→ **RAW DATA**:
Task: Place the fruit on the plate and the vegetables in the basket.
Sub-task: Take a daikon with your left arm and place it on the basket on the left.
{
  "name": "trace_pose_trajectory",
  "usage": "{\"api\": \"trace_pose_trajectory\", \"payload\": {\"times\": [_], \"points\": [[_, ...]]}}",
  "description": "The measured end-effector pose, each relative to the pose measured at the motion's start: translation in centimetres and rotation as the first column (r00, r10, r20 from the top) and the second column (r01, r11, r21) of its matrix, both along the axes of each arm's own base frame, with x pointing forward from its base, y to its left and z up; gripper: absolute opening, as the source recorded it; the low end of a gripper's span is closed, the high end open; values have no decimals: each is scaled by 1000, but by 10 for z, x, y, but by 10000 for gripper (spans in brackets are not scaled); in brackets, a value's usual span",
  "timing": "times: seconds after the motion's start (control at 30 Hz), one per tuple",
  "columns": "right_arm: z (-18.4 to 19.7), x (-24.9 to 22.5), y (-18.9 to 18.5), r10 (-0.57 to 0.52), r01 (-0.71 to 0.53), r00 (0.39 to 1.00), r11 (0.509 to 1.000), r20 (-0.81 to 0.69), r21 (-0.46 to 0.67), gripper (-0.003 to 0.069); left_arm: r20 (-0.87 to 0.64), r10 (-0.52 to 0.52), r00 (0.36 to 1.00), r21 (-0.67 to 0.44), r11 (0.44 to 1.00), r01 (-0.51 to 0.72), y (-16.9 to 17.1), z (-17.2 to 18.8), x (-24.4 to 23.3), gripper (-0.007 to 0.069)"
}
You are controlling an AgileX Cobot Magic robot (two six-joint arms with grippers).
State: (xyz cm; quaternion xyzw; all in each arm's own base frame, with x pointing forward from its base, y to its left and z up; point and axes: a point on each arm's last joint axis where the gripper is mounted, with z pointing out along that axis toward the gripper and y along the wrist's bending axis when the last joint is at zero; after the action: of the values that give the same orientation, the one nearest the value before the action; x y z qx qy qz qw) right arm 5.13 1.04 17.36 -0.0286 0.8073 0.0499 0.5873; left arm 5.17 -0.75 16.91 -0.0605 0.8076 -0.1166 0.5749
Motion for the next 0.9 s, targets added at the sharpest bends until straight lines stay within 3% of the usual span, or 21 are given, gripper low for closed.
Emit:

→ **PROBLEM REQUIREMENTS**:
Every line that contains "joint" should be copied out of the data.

→ **WRITTEN RESPONSE**:
You are controlling an AgileX Cobot Magic robot (two six-joint arms with grippers).
State: (xyz cm; quaternion xyzw; all in each arm's own base frame, with x pointing forward from its base, y to its left and z up; point and axes: a point on each arm's last joint axis where the gripper is mounted, with z pointing out along that axis toward the gripper and y along the wrist's bending axis when the last joint is at zero; after the action: of the values that give the same orientation, the one nearest the value before the action; x y z qx qy qz qw) right arm 5.13 1.04 17.36 -0.0286 0.8073 0.0499 0.5873; left arm 5.17 -0.75 16.91 -0.0605 0.8076 -0.1166 0.5749

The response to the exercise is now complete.